WORK REQUEST =
Pick out all lines of the entries that include the word "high" and copy them.

STORED DATA =
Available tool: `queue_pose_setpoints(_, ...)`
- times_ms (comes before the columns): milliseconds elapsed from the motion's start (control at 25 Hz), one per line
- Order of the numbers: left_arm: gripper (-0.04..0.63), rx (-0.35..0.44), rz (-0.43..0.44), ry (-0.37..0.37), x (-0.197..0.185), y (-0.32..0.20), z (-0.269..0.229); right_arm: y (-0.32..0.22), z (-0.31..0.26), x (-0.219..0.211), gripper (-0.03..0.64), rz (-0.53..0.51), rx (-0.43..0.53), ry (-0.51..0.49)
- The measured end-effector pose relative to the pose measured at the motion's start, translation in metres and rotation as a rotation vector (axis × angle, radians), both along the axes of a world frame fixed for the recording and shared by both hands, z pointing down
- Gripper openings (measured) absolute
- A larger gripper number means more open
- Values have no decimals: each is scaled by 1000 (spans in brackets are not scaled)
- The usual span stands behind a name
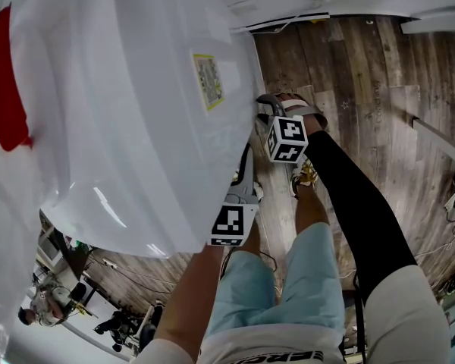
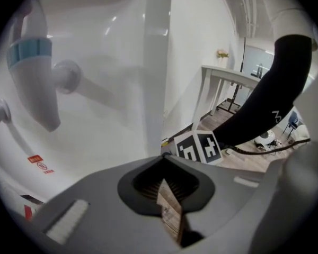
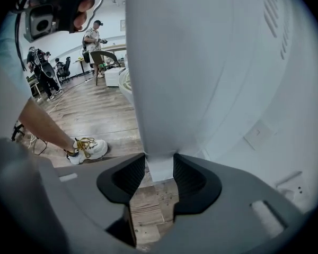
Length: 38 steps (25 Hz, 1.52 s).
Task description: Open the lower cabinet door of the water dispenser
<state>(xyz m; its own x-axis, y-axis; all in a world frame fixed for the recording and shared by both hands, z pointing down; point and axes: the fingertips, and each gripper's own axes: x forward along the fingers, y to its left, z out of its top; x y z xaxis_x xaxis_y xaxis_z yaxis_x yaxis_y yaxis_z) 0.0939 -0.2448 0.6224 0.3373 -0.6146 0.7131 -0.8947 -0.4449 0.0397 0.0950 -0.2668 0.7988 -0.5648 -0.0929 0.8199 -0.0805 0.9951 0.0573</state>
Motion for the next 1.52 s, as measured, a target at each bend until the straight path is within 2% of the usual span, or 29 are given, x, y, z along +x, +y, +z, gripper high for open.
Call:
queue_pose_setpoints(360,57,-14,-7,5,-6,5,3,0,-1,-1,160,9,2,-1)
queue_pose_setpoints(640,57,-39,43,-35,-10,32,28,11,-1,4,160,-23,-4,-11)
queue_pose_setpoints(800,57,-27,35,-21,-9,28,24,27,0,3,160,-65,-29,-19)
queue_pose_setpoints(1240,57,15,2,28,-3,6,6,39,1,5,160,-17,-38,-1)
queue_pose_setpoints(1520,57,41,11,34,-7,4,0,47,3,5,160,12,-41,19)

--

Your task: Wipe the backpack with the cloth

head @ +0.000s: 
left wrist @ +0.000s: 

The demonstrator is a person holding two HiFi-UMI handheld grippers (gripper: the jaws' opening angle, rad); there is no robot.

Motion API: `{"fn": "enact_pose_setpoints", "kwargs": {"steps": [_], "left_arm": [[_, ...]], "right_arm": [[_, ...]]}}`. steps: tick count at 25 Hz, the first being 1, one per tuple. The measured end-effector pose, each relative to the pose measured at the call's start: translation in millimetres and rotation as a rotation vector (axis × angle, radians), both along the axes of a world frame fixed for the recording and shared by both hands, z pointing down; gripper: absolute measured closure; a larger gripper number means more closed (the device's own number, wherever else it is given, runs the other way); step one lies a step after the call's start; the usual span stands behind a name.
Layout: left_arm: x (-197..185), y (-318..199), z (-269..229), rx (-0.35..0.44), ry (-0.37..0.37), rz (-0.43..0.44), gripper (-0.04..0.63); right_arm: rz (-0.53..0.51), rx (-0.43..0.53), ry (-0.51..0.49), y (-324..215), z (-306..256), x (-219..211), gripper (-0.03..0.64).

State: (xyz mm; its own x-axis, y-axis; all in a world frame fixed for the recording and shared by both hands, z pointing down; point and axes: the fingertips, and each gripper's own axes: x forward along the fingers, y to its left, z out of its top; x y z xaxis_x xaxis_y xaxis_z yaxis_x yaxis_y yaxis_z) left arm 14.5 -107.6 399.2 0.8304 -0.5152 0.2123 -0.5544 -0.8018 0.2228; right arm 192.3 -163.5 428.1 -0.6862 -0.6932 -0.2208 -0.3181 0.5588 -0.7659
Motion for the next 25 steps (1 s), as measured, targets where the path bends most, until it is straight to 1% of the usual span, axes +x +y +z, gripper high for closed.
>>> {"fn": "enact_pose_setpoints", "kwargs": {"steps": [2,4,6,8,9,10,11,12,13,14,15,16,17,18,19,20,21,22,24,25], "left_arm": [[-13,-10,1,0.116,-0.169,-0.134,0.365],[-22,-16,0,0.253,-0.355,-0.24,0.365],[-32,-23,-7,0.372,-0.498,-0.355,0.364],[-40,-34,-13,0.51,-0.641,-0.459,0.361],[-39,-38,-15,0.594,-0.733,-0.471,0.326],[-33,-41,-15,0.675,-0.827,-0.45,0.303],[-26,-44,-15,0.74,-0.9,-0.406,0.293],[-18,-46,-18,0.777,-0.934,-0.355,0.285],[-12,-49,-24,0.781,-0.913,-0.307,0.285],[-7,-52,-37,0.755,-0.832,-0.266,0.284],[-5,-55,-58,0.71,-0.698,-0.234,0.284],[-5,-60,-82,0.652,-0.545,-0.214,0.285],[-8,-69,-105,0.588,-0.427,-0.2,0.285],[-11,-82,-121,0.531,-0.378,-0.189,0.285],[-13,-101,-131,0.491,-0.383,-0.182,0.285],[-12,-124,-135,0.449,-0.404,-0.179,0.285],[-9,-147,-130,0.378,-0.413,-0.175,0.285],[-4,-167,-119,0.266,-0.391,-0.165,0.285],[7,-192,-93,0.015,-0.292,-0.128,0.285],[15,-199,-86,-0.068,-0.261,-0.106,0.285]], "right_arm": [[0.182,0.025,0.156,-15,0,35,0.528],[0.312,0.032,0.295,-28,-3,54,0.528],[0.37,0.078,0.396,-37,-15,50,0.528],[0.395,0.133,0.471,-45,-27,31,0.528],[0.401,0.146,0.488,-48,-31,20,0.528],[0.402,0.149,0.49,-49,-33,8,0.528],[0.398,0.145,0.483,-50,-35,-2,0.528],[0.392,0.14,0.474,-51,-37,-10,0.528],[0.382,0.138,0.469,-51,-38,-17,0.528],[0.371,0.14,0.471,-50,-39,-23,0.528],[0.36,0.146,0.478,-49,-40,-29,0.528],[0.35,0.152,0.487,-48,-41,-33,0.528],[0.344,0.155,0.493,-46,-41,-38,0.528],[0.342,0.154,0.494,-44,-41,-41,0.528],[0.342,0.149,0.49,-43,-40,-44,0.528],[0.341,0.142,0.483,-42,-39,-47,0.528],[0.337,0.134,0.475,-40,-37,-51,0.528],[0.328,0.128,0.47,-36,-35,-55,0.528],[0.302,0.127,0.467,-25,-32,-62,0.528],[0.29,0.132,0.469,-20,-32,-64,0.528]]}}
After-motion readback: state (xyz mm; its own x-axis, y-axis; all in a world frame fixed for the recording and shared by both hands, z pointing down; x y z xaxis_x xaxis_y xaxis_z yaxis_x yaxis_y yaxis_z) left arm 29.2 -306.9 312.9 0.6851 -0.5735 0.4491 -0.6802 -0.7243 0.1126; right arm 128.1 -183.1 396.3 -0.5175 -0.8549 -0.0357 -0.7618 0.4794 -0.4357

ANSWER TO THIS TASK =
Motion for the next 1.52 s, as measured, a target at each bend until the straight path is within 2% of the usual span, or 29 are given, x, y, z along +x, +y, +z, gripper high for open.
Motion for the next 25 steps (1 s), as measured, targets where the path bends most, until it is straight to 1% of the usual span, axes +x +y +z, gripper high for closed.

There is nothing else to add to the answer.